One question I get all the time is can we organize groups in nested folders. We are all so accustomed to this way of thinking about organization, we assume it is the right way to do it. For example, I want to create my Sales group and have East and West under it , and so on. Or, someone uses GroupSwim for a project and wants all technical groups under one umbrella. We can all relate to this habit. The problem is it doesn’t make sense. The minute you build a hierarchy for an organization or project, it becomes out-of-date or simply wrong. There is a better way!
From the beginning, we designed GroupSwim to define relationships between groups through tags, not hierarchy. The tags determine how groups are related. In the previous example, I could create three groups; Sales, West, and East; each one has the “sales” tag applied to them. I can also tag the marketing group that works with sales. In this scenario, when I search for “sales”, I get all four groups. The benefits are legion:
- Tags are dynamic, just like business and life
- You can have as many as you want
- You can change them at any time
By using tags as an organizational metaphor, we allow our collaboration sites and customer communities the opportunity to evolve over time.

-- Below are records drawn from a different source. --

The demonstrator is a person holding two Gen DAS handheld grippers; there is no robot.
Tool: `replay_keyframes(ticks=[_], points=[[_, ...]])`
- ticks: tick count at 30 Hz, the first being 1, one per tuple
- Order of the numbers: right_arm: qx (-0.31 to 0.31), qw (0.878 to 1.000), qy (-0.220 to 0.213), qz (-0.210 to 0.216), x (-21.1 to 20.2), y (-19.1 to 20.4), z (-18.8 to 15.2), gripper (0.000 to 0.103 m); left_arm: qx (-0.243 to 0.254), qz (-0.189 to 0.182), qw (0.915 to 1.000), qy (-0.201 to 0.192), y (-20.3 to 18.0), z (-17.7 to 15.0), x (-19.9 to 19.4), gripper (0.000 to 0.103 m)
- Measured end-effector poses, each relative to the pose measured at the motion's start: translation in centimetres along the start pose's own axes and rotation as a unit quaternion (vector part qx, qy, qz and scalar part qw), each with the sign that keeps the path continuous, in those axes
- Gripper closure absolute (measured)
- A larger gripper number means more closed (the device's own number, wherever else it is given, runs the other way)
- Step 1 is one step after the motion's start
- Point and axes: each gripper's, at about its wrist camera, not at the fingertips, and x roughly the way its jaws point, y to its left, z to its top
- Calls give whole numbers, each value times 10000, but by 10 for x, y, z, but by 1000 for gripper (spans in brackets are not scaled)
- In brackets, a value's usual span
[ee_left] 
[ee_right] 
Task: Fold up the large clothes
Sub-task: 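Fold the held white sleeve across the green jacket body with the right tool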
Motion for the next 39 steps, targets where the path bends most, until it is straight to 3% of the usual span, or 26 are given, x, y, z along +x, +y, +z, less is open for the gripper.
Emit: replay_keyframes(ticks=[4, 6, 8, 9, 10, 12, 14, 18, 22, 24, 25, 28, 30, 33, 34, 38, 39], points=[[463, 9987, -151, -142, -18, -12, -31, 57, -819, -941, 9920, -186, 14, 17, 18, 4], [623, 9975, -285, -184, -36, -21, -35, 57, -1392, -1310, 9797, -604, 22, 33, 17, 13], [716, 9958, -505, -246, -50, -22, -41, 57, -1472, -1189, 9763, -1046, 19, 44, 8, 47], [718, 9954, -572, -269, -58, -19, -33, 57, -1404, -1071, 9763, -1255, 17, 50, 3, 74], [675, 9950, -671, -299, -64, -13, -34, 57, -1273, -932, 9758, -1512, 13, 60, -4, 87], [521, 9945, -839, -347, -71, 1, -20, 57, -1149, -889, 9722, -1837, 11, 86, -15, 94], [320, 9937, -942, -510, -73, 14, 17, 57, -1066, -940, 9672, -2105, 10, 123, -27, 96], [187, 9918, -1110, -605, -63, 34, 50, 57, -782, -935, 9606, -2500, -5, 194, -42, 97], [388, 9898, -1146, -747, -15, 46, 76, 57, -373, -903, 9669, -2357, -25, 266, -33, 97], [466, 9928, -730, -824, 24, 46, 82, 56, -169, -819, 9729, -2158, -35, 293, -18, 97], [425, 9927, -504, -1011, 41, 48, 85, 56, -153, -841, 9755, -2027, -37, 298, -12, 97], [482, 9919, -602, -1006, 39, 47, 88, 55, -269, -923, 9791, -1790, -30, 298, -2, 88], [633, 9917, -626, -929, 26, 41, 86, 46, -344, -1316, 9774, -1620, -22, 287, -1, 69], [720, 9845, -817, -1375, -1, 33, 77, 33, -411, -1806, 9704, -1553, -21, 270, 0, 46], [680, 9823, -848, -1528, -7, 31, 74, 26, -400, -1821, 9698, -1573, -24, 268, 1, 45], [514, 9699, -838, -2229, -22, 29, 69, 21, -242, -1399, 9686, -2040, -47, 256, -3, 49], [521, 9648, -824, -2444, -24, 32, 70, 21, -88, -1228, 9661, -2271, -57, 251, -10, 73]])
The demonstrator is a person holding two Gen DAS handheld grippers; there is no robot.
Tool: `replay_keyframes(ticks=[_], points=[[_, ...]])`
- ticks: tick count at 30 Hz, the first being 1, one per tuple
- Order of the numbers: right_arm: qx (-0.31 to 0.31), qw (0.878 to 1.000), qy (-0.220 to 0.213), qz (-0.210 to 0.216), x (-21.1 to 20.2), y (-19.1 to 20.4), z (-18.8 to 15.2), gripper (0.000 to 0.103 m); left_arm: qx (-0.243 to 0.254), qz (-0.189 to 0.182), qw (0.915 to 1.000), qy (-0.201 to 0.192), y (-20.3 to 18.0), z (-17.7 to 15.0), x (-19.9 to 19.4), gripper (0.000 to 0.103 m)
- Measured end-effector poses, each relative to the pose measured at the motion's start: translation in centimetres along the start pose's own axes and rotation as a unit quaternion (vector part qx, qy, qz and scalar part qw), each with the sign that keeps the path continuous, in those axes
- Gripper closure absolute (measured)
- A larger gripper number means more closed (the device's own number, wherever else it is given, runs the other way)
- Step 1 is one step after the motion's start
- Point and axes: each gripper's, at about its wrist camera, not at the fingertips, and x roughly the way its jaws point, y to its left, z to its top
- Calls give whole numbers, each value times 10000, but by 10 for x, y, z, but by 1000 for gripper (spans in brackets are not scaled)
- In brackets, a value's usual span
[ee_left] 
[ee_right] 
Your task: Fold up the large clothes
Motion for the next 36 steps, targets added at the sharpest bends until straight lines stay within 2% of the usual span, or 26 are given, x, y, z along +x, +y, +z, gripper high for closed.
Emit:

The other important factor here is search; it is the great equalizer. It doesn’t matter where you put stuff if you have a good search engine, which we do. It also allows the ultimate freedom to organize because in the end, you can find what you need quickly regardless of where it is.
Frankly, the biggest barrier and con to this approach is habit. People are simply so used to seeing nested folders, that it seems odd to them when they don’t see them. While we aren’t the only technology using tags versus folders, we are going to stick to our guns on this one. It does force to do some “evangelism” on this topic, but we can take it. What do you think? Miss those nested folders?